WHAT TO DO: Could you reproduce, word for word, everything below from the line containing "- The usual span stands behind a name" down to the line containing "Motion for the", with both of those lines included and no others?

INFORMATION SUPPLIED:
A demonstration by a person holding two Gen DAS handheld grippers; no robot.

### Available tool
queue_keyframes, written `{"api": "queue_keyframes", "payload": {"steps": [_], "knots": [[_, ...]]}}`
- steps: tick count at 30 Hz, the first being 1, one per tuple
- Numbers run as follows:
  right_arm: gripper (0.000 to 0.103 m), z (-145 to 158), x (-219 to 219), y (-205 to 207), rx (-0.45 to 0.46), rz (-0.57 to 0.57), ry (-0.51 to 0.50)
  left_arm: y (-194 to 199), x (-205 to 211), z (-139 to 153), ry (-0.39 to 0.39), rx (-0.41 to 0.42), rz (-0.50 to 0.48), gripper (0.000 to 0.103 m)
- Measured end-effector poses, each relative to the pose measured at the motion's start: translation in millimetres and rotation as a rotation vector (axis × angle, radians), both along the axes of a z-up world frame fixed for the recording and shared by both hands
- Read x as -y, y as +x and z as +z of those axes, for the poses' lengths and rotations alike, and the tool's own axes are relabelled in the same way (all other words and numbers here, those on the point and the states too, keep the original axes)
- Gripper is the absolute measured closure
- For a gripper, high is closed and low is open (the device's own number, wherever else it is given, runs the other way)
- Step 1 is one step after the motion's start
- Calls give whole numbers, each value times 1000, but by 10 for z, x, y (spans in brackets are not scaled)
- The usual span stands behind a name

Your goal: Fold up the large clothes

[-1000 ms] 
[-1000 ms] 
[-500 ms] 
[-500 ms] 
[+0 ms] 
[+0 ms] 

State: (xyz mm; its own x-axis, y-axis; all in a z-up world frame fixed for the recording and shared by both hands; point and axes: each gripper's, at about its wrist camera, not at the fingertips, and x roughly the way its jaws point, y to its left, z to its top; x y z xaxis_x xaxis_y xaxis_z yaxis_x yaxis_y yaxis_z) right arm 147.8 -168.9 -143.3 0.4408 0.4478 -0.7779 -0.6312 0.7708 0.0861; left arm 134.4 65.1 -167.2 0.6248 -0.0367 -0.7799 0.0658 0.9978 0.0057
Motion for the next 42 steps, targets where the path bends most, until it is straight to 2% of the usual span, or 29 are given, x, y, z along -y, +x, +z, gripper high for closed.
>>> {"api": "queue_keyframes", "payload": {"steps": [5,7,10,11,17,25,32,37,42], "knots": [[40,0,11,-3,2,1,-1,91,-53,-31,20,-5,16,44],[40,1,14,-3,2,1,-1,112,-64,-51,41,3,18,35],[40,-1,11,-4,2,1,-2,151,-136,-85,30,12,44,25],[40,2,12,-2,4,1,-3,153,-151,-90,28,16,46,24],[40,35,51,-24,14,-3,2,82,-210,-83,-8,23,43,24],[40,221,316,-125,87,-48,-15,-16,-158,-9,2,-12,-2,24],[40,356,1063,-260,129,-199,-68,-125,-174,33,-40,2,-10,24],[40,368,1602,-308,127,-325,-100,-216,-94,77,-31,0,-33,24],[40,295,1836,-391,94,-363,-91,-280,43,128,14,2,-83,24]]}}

RESULT FOR THIS EXERCISE:
- The usual span stands behind a name

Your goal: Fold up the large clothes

[-1000 ms] 
[-1000 ms] 
[-500 ms] 
[-500 ms] 
[+0 ms] 
[+0 ms] 

State: (xyz mm; its own x-axis, y-axis; all in a z-up world frame fixed for the recording and shared by both hands; point and axes: each gripper's, at about its wrist camera, not at the fingertips, and x roughly the way its jaws point, y to its left, z to its top; x y z xaxis_x xaxis_y xaxis_z yaxis_x yaxis_y yaxis_z) right arm 147.8 -168.9 -143.3 0.4408 0.4478 -0.7779 -0.6312 0.7708 0.0861; left arm 134.4 65.1 -167.2 0.6248 -0.0367 -0.7799 0.0658 0.9978 0.0057
Motion for the next 42 steps, targets where the path bends most, until it is straight to 2% of the usual span, or 29 are given, x, y, z along -y, +x, +z, gripper high for closed.

Nothing remains to add to the answer.